Clyde suspected that the Central Intelligence Agency was using satellite and microwaves to read his thoughts. They’d put out the word that he was crazy, and he couldn’t get a job. If he couldn’t get a job, how did they expect him to live? He was living in a vicious cycle caused by a conspiracy, a conspiracy to keep him from revealing the truth about the CIA’s lies and illegal spying, and now they were trying to turn Charleston, his young lovely, against him.
She was like a star, a brilliant light in an otherwise dark universe. When she walked, she seemed to float like a swan on a moonlit pond. Her eyes were sapphires, her hair fine silk. Her voice was as soothing as a whippoorwill on a summer’s evening. And her name, Charleston, ah, even the name was symphonic. He would talk to her this time instead of writing. He would profess his love face-to-face, make her understand that all the things the CIA and everyone else were saying about him were lies, that he meant her no harm, that he loved her.

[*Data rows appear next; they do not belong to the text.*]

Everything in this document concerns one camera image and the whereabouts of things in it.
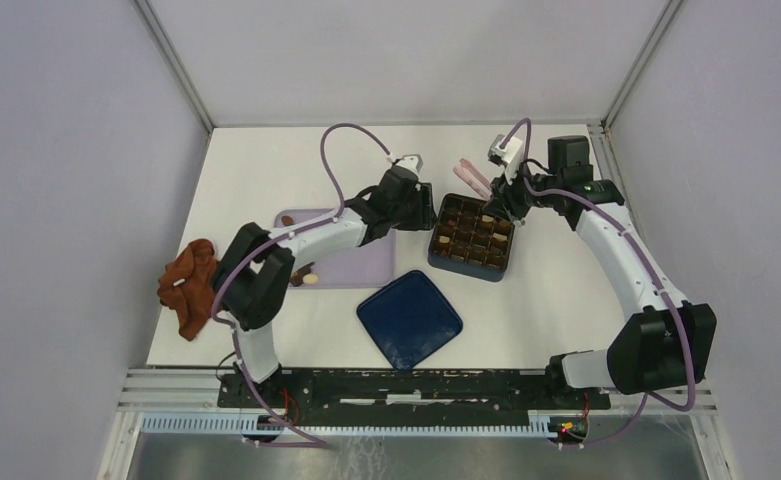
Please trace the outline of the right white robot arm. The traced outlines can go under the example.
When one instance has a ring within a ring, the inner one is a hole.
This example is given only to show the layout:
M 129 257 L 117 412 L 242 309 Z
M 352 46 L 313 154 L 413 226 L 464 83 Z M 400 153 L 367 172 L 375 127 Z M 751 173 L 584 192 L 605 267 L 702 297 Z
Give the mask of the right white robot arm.
M 647 252 L 618 187 L 595 178 L 587 138 L 555 137 L 547 146 L 545 171 L 532 173 L 527 144 L 498 135 L 488 159 L 502 173 L 491 182 L 485 208 L 516 223 L 533 208 L 565 219 L 603 269 L 625 324 L 606 349 L 553 357 L 543 382 L 546 400 L 568 408 L 584 389 L 604 388 L 690 409 L 710 356 L 714 311 L 688 300 Z

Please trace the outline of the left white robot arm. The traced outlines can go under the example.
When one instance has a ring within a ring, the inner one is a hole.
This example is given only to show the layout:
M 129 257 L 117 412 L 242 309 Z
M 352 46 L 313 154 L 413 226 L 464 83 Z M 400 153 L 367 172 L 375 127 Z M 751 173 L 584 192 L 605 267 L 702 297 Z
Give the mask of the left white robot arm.
M 432 186 L 400 166 L 378 184 L 347 199 L 338 210 L 289 227 L 243 225 L 219 261 L 210 282 L 212 320 L 229 327 L 241 392 L 256 407 L 280 394 L 273 375 L 280 367 L 271 323 L 281 310 L 292 275 L 339 251 L 360 248 L 392 230 L 429 231 L 437 215 Z

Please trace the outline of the pink tongs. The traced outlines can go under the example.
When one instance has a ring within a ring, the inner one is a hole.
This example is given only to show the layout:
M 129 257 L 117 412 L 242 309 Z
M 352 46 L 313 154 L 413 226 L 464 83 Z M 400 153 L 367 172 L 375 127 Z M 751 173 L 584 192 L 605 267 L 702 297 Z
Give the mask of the pink tongs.
M 480 198 L 488 200 L 492 196 L 491 182 L 475 167 L 475 165 L 461 158 L 453 167 L 453 173 L 466 185 L 468 185 Z

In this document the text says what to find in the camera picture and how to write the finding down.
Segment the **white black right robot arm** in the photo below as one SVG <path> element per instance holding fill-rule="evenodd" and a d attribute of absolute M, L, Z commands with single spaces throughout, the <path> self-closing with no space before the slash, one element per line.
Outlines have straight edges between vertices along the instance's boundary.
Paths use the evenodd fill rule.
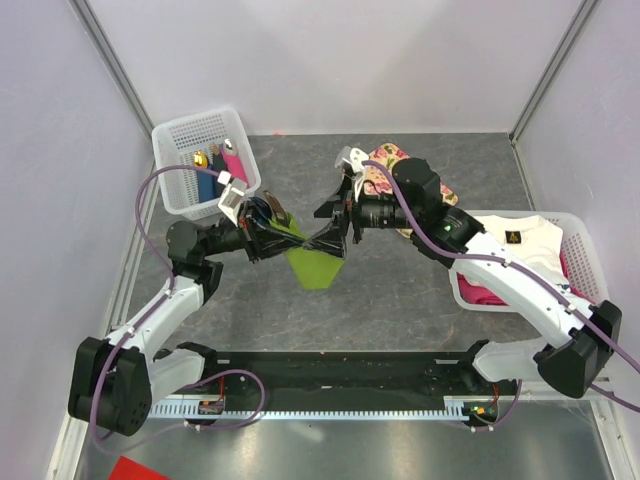
<path fill-rule="evenodd" d="M 458 368 L 465 391 L 477 394 L 501 380 L 527 378 L 540 378 L 574 399 L 592 388 L 618 351 L 617 306 L 608 300 L 592 304 L 527 266 L 473 216 L 444 202 L 440 177 L 424 159 L 409 158 L 387 170 L 347 147 L 336 166 L 342 183 L 314 213 L 329 222 L 305 242 L 306 249 L 344 258 L 348 235 L 360 242 L 366 228 L 409 228 L 423 255 L 488 288 L 541 335 L 540 343 L 482 343 Z"/>

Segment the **silver table knife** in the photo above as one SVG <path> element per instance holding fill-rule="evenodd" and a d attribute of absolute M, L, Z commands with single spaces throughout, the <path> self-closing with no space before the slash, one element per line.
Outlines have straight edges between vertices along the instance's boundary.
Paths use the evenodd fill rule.
<path fill-rule="evenodd" d="M 263 191 L 264 198 L 267 201 L 272 213 L 272 218 L 279 224 L 285 227 L 289 226 L 288 212 L 281 205 L 279 200 L 268 190 Z"/>

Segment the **green paper napkin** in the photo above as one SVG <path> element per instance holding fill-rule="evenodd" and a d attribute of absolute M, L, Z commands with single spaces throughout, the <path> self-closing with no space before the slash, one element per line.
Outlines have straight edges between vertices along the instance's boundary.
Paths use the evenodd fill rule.
<path fill-rule="evenodd" d="M 284 256 L 305 290 L 328 289 L 344 265 L 341 258 L 303 247 L 290 248 Z"/>

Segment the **blue metallic fork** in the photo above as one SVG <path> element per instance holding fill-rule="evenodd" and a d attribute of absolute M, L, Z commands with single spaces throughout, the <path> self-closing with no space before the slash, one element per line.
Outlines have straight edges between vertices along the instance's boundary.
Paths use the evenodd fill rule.
<path fill-rule="evenodd" d="M 264 221 L 270 222 L 273 217 L 273 212 L 271 210 L 268 202 L 258 196 L 253 196 L 250 198 L 252 205 L 254 206 L 257 215 Z"/>

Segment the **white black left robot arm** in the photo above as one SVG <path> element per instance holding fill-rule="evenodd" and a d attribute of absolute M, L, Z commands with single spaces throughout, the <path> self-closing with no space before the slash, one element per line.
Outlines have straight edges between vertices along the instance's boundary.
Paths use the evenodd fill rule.
<path fill-rule="evenodd" d="M 68 413 L 114 433 L 136 433 L 160 400 L 189 385 L 208 393 L 219 382 L 215 350 L 186 342 L 161 348 L 219 287 L 223 265 L 212 256 L 243 250 L 253 261 L 301 246 L 292 215 L 273 201 L 252 197 L 237 219 L 211 226 L 181 220 L 166 235 L 169 276 L 131 320 L 103 339 L 88 337 L 75 356 Z"/>

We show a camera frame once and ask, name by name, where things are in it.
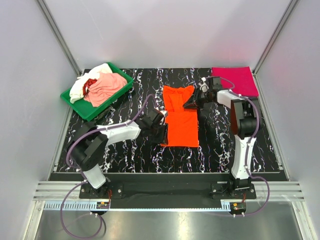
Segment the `orange t-shirt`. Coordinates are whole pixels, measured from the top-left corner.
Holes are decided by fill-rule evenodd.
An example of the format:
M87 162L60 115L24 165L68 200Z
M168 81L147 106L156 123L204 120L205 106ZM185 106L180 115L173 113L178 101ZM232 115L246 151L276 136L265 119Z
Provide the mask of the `orange t-shirt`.
M168 124L168 143L164 144L165 147L199 146L197 110L183 107L194 90L192 85L179 88L167 85L163 87L164 110L167 111L165 122Z

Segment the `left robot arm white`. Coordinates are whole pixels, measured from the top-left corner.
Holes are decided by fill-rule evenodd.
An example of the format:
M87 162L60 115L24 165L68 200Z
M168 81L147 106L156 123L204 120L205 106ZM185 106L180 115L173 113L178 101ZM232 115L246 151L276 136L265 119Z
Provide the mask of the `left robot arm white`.
M137 138L148 138L158 145L167 144L167 116L166 110L153 108L146 114L138 113L133 119L117 124L96 125L87 122L70 142L66 163L80 172L86 182L84 187L88 187L95 197L103 198L109 188L109 180L99 167L105 148Z

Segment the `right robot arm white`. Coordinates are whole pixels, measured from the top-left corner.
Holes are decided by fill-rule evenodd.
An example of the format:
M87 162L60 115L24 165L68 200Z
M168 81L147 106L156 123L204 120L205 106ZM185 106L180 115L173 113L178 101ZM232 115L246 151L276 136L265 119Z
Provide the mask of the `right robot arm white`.
M227 79L219 76L203 77L191 97L183 104L186 110L200 110L206 103L217 103L230 109L230 127L235 138L234 161L229 179L220 190L213 189L212 195L229 195L241 198L252 186L251 161L256 135L260 129L261 110L257 97L235 93L222 86Z

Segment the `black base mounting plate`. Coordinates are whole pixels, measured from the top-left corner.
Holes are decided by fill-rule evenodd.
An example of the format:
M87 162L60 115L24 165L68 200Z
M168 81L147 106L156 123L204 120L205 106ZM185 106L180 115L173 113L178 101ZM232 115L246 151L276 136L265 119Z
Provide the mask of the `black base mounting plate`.
M110 173L108 191L96 196L88 187L77 186L78 173L53 173L46 197L70 201L111 200L113 209L204 209L218 206L227 194L213 195L224 186L229 173Z

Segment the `folded magenta t-shirt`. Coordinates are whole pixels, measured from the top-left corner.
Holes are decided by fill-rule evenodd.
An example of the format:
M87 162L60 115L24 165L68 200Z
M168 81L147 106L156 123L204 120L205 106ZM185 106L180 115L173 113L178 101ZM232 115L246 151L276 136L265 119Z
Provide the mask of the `folded magenta t-shirt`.
M231 89L237 94L247 97L258 97L259 92L255 85L253 75L249 66L245 67L213 67L212 75L220 77L221 84L225 89Z

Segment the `pink t-shirt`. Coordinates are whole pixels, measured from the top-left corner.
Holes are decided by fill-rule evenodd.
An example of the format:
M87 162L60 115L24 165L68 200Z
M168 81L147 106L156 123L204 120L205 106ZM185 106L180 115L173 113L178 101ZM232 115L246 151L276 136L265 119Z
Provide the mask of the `pink t-shirt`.
M84 100L90 102L95 108L99 107L127 83L127 80L118 73L100 73L99 79L90 86Z

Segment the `green plastic tray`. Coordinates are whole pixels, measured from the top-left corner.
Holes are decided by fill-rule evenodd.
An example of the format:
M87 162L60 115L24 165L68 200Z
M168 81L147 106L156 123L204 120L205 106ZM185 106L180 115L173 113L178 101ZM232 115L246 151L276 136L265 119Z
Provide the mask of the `green plastic tray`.
M68 90L60 94L83 120L91 121L133 87L133 78L107 62L95 66L76 78Z

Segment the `red black patterned t-shirt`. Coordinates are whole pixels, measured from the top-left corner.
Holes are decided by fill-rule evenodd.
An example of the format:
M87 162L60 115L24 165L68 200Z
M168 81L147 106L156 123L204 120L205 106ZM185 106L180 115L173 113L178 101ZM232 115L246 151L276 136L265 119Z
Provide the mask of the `red black patterned t-shirt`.
M89 92L89 88L91 85L95 84L98 80L89 78L83 85L82 91L83 95L85 96Z

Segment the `white t-shirt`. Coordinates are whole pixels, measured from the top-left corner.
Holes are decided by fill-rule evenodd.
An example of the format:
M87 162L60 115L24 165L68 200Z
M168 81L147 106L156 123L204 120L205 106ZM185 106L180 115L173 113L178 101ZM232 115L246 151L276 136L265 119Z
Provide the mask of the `white t-shirt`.
M71 104L74 104L76 101L84 98L88 88L85 84L88 80L98 80L100 78L100 73L109 74L112 73L112 70L107 63L103 63L77 78L69 92Z

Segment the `aluminium front rail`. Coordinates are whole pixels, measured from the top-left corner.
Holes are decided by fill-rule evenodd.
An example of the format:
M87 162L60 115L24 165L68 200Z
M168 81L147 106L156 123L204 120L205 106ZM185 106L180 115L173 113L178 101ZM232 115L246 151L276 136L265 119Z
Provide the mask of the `aluminium front rail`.
M268 186L255 182L246 197L220 195L204 182L120 183L110 185L102 198L88 196L77 181L41 181L33 200L43 201L47 210L139 211L139 212L230 212L233 203L302 202L297 182L271 181Z

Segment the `aluminium corner post left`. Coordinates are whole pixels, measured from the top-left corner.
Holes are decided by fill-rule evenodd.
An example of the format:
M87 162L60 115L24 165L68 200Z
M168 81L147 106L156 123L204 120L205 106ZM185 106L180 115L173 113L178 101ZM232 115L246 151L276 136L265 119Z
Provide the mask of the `aluminium corner post left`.
M41 13L43 14L49 28L51 29L54 37L56 38L62 52L64 53L68 63L70 64L72 70L77 76L80 76L82 73L82 70L78 66L70 48L68 47L67 42L65 41L59 26L57 25L54 16L52 15L47 3L45 0L35 0L37 3Z

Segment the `aluminium corner post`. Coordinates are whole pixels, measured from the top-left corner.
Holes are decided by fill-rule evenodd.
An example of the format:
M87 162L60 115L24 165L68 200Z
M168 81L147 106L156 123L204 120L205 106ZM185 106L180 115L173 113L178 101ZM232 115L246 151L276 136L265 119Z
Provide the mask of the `aluminium corner post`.
M257 61L257 64L252 70L252 74L255 76L259 70L262 68L262 65L264 64L265 60L267 59L269 53L271 52L273 46L275 45L277 39L279 38L280 34L282 33L283 29L285 28L288 20L290 19L292 13L296 9L299 0L290 0L284 13L282 14L276 28L274 29L266 47L264 48L260 58Z
M64 53L68 63L70 64L72 70L77 76L80 76L82 73L82 70L78 66L70 48L68 47L67 42L65 41L59 26L57 25L54 16L52 15L47 3L45 0L35 0L37 3L41 13L43 14L49 28L51 29L54 37L56 38L62 52Z

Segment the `aluminium corner post right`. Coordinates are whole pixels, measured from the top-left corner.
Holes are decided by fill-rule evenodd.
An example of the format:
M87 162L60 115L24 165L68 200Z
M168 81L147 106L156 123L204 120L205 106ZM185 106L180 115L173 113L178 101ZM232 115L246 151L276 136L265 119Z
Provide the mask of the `aluminium corner post right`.
M265 60L267 59L269 53L271 52L273 46L275 45L277 39L279 38L280 34L282 33L283 29L285 28L288 20L290 19L292 13L296 9L299 0L290 0L284 13L282 14L276 28L274 29L266 47L264 48L260 58L257 61L257 64L252 70L252 74L255 76L259 70L262 68L262 65L264 64Z

Clyde scanned the outside of the jail, an ominous brick box with narrow, slit windows. It was after lunchtime, warm and humid. It was getting hot inside the car. He cracked a window.
“You need to kill the bitch,” said a tinny voice, a voice identical to the voice of a bully named Bodie Scaggs who had tormented Clyde in high school.
“Shut up, Bodie,” Clyde replied aloud inside the car.
The voice had been bothering him for years. It started around the time he graduated from high school, he wasn’t exactly sure. At first, he heard it only once every five or six months. It would make suggestions, suggestions which Clyde was free to follow or ignore. But as time had gone on, as he grew older and got married and lived the life of a young insurance agent, the voice became more assertive. It was Bodie’s voice that constantly suggested he drink vodka or ingest cocaine or take pills. It was Bodie’s voice that ruined his marriage by telling him to do perverted and violent things to his wife. It was Bodie who first told him about the CIA and the plot, Bodie who told him to buy a gun and start practicing at the indoor range and shave his head.